El texto parece afirmar que la idea no es de quien la concibe sino de quien la publica. Como los inventos, que pertenece a quien primero los registra. Lo demás es cuestión de ética. No se puede demandar una idea. Se puede demandar un texto cuando existe otro publicado anteriormente, pero sería absurdo demandar a alguien por una idea que nos ronda y nunca hemos concretado.
Existe una divertida especie que podríamos llamar los escritores de café. O de cocteles. Los imagino arreglándose para salir a disfrutar del coctel y pastorear el ego. Allí hablan de sus proyectos de escritura y critican los libros que nunca han leído porque no tienen tiempo debido, entre otras cosas, a los cocteles. Vuelven a casa felices y ebrios mientras la vida pasa y sus ideas duermen en el limbo de los imposibles.

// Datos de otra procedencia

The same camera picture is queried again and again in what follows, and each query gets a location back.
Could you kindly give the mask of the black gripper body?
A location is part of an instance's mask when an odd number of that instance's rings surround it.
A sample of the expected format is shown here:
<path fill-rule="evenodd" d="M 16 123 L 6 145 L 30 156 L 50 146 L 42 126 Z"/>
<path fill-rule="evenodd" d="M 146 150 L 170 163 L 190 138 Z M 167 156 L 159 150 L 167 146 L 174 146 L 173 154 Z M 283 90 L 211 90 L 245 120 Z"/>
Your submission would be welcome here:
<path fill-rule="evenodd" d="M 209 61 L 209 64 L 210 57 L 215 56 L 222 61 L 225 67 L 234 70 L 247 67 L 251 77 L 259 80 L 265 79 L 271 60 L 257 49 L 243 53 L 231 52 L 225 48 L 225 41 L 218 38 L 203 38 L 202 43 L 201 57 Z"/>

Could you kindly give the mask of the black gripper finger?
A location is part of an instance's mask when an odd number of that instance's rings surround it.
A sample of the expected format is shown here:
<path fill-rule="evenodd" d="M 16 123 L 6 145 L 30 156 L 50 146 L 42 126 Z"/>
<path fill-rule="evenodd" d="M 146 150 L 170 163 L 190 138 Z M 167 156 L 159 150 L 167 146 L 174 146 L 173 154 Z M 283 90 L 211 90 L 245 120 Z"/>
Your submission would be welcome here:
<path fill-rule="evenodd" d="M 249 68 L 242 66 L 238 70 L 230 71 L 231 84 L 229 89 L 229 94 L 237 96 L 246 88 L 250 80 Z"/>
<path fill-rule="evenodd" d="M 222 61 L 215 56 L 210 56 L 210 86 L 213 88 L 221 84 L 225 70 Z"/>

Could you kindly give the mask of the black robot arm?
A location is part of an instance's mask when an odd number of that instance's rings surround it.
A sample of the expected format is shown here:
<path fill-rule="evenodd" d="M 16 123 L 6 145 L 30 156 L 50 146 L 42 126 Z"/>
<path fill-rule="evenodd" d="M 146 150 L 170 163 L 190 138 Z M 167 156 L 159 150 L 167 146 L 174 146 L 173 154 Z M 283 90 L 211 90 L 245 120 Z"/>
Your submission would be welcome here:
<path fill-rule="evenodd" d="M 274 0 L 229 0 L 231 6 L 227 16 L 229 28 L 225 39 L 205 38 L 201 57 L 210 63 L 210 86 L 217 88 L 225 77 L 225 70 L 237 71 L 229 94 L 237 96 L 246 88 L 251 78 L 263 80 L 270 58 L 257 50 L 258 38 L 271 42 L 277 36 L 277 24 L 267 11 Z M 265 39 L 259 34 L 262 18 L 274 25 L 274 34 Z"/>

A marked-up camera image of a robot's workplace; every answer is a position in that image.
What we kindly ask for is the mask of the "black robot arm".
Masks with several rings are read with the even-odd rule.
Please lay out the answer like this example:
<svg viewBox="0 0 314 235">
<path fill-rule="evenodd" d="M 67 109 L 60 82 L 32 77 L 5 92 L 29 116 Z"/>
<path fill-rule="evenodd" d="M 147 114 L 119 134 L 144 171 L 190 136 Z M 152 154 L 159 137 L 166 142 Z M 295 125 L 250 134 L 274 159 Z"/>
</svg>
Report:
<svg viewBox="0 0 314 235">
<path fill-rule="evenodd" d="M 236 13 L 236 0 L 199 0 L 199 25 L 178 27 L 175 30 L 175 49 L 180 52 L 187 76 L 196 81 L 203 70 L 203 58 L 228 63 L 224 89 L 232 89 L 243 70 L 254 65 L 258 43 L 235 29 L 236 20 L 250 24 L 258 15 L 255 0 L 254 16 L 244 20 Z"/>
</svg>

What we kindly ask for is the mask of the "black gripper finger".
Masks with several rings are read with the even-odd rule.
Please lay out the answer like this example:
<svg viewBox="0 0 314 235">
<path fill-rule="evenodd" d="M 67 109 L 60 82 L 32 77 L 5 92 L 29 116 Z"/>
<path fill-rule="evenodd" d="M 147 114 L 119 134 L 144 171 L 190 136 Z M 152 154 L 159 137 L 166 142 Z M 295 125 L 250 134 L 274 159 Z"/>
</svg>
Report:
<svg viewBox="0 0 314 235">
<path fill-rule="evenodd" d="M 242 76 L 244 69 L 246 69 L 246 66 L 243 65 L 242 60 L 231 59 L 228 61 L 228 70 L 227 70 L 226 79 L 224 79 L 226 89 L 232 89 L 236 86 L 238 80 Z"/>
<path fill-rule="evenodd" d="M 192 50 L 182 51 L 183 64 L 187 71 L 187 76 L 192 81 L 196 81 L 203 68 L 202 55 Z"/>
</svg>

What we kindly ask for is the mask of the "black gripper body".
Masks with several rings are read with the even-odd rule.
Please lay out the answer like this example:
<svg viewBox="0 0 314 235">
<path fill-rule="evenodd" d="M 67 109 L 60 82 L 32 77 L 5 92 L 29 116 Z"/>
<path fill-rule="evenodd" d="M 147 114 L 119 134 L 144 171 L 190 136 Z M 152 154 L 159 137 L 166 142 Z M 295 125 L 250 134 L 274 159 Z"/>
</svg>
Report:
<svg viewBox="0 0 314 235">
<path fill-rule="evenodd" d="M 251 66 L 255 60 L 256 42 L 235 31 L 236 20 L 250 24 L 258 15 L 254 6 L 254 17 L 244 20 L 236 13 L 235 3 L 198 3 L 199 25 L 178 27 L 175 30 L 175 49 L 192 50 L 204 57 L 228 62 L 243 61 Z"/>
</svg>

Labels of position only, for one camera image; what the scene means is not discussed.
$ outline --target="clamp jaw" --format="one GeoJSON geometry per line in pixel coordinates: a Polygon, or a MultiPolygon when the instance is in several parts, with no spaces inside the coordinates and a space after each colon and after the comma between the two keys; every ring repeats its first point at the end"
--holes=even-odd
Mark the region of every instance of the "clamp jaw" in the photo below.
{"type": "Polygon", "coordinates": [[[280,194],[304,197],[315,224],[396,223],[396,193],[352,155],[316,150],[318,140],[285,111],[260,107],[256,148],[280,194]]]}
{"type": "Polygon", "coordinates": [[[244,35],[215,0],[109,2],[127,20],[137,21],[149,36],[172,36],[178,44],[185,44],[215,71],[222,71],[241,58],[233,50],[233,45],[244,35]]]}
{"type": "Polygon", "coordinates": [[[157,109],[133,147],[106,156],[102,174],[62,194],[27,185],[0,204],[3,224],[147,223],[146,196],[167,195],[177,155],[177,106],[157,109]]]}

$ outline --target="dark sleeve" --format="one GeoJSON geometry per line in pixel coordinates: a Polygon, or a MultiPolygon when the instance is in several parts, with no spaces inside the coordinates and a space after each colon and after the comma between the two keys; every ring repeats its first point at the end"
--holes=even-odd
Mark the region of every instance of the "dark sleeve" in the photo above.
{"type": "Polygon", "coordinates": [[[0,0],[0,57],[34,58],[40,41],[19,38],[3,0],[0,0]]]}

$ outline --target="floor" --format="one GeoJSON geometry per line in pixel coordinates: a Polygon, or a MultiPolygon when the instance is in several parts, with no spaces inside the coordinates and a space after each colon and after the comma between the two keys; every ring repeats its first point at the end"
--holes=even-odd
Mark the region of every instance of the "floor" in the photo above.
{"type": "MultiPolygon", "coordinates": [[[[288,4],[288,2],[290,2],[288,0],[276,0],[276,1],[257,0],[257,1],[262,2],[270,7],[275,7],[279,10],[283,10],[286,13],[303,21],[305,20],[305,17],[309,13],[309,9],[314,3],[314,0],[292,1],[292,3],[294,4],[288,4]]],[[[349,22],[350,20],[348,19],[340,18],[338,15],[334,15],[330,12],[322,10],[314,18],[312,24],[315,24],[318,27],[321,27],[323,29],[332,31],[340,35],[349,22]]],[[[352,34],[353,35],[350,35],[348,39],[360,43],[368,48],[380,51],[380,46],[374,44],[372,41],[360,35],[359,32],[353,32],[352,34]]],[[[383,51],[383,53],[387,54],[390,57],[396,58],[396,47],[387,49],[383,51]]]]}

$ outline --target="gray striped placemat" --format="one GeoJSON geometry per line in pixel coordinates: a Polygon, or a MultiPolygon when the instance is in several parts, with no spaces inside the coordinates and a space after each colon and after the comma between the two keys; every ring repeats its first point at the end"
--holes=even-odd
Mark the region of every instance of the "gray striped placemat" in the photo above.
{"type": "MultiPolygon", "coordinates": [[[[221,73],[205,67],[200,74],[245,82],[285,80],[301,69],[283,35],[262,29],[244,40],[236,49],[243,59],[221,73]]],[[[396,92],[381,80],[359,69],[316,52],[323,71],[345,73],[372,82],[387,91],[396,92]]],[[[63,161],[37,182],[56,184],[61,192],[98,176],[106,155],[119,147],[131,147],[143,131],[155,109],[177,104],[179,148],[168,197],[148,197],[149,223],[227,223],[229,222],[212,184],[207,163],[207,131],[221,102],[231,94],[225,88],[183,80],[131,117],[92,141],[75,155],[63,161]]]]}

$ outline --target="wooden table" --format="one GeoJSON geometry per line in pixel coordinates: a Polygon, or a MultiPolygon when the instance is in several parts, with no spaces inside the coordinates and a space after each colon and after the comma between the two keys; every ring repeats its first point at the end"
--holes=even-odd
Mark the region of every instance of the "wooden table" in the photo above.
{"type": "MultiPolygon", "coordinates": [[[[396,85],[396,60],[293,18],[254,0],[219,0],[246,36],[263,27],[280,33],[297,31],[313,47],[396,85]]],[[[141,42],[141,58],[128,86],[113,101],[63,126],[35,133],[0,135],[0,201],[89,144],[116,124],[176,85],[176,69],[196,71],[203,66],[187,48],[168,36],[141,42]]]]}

Los escritores de café se reúnen a menudo para hablar de sus grandes libros, de las historias que nunca escribirán. Vuelven famoso el sitio que frecuentan. El dueño les concede trato preferencial: son buenos clientes. Ríen, se divierten, poseen el don de la amistad y en la mesa todos son buenas personas. A veces uno habla mal de otro a sus espaldas o se olvida de pagar un préstamo o no devuelve un libro, pero son males menores, y la amistad sigue en pie. Seguramente sueltan ideas magníficas pero nunca tienen el tiempo para escribirlas. Deben acudir al café.